I feel prompted by Rick Greene’s blog – which he self-deprecatingly calls “monkish” – to move into a fire-gazing mood myself. This is nowhere as good as his and has much less spiritual insight.
I have been gloomy about the prospects for 2017, after 2017. I am not about to retract that, or to cover up this feeling of a bad time just around the corner by suggesting we all huddle against the chill wind and “be excellent to each other.” I listen to shouting mansplaining Twitterers, to uncharitable sniping, to a rising racism and fascism and snarling polarised opinion, and part of me despairs.
But not everything has been bad this year: personal and professional setbacks should be set against the revitalised sense of purpose for my research, and my children’s successes, Maggie’s setbacks propelling us to a bit of a rethink of this stage of our lives, reconnecting with friends… It’s this first, my research, that calls for some attention this evening, just in a personal reflection as a Malbec kicks in.
No, this is not (as my recent posts have been) in praise of Lud, nor a hankering after MSS I am unlikely to revisit. The solo folklorist, the lone scholar, Pangur Ban’s monk, is not me. I am happier being pushed, challenged, learning from others. Is this laziness? Or lack of confidence? Or is it that small departments cannot always provide the clubability I now feel I need? I have bounced so many ideas off Mat and Dave this year, learned so much from colleagues like Elise and Jon, and Mary, and Mike and…and… Odd to learn all this – or to realise I have learned it – so late in my career.

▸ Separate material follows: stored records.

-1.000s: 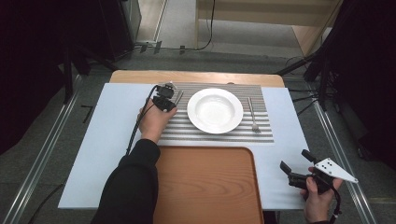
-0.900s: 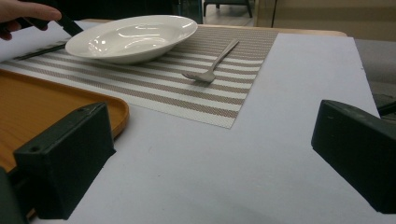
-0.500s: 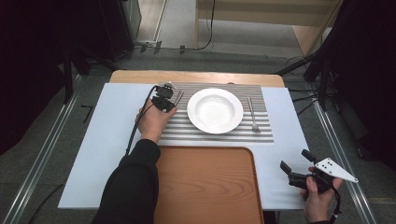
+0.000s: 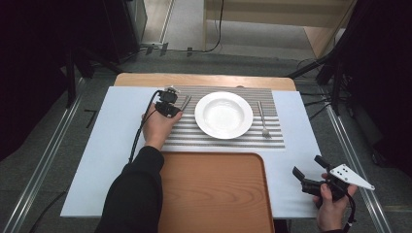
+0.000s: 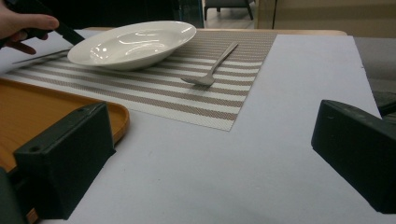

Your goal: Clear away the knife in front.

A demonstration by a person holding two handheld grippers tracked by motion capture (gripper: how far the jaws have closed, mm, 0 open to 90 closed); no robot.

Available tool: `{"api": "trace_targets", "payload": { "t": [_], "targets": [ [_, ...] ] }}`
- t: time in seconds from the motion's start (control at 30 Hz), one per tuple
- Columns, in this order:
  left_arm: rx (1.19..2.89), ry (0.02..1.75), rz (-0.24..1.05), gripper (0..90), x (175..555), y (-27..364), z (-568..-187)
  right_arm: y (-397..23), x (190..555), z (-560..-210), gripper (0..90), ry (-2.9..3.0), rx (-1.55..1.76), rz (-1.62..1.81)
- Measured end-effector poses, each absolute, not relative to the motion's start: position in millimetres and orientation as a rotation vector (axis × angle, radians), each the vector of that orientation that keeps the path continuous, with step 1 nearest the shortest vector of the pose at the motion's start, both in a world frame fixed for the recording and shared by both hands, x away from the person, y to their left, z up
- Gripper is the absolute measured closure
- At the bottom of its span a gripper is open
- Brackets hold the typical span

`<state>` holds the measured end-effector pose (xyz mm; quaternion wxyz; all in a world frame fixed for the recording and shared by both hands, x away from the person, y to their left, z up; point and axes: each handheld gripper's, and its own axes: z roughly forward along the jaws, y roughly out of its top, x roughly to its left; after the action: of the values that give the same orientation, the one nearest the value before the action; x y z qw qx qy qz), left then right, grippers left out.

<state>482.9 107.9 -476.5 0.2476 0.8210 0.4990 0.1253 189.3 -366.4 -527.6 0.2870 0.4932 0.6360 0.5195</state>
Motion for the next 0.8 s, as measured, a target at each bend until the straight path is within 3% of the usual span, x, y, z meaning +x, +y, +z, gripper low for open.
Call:
{"api": "trace_targets", "payload": {
  "t": [0.8],
  "targets": [
    [2.217,1.285,0.346,80.0,445,134,-459,-365,190,-527,0.0,1.710,1.317,1.375]
  ]
}}
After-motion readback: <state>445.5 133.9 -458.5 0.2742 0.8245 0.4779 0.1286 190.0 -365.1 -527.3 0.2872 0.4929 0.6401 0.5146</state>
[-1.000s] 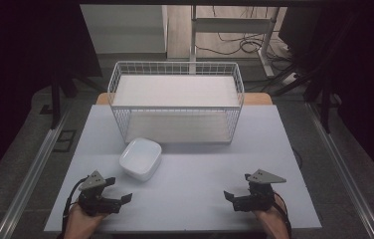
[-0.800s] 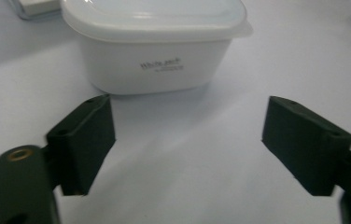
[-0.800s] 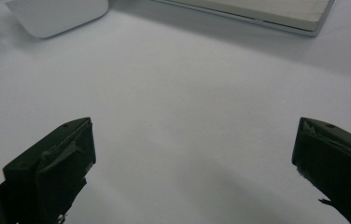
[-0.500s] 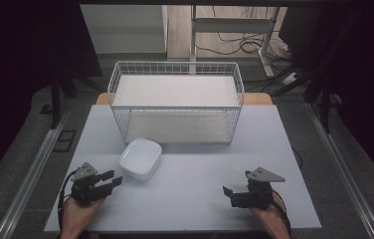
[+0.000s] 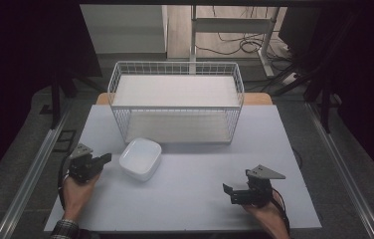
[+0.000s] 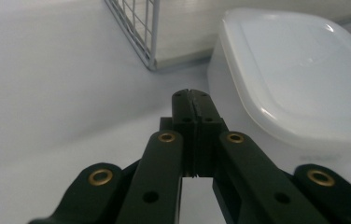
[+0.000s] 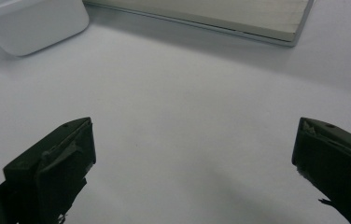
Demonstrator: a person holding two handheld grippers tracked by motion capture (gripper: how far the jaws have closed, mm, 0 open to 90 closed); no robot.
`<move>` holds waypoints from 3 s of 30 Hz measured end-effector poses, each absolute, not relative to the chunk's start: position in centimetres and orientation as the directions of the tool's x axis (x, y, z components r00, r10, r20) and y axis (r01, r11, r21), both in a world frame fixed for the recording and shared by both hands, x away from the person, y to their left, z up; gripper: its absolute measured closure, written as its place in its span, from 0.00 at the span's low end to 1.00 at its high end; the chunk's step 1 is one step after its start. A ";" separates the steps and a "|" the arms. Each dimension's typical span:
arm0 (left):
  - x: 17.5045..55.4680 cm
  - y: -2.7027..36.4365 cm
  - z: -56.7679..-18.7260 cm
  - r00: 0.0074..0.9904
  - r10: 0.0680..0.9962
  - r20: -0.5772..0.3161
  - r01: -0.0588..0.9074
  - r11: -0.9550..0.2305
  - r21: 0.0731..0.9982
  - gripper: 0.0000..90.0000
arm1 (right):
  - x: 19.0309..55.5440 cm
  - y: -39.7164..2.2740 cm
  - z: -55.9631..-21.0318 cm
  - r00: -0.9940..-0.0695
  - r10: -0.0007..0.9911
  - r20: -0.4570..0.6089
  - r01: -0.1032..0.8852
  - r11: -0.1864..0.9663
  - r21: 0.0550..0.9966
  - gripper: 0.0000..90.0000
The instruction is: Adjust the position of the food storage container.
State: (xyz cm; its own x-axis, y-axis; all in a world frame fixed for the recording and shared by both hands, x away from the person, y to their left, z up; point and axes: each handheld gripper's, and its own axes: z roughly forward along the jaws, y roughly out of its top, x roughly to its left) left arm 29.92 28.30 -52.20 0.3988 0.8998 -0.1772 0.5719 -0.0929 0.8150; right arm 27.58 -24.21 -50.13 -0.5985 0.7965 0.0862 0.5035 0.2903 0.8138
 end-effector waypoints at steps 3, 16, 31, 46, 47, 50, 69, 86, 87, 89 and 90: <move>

Let us go then, you and I,
When the evening is spread out against the sky
And so as I set myself, tonight, for another night when I dream of being back in cool evening Gradbach, in Ludchurch (to wake to the day of the denouement of Gawain, with all its new beginnings), I have to say thank you for something I had not dreamed of: friends.
I don’t know what’s coming, I can’t make sense of much of what has happened, but friends, kindness…
Quid sit futurum cras fuge quaerere…
I’m quoting Horace. More Malbec required.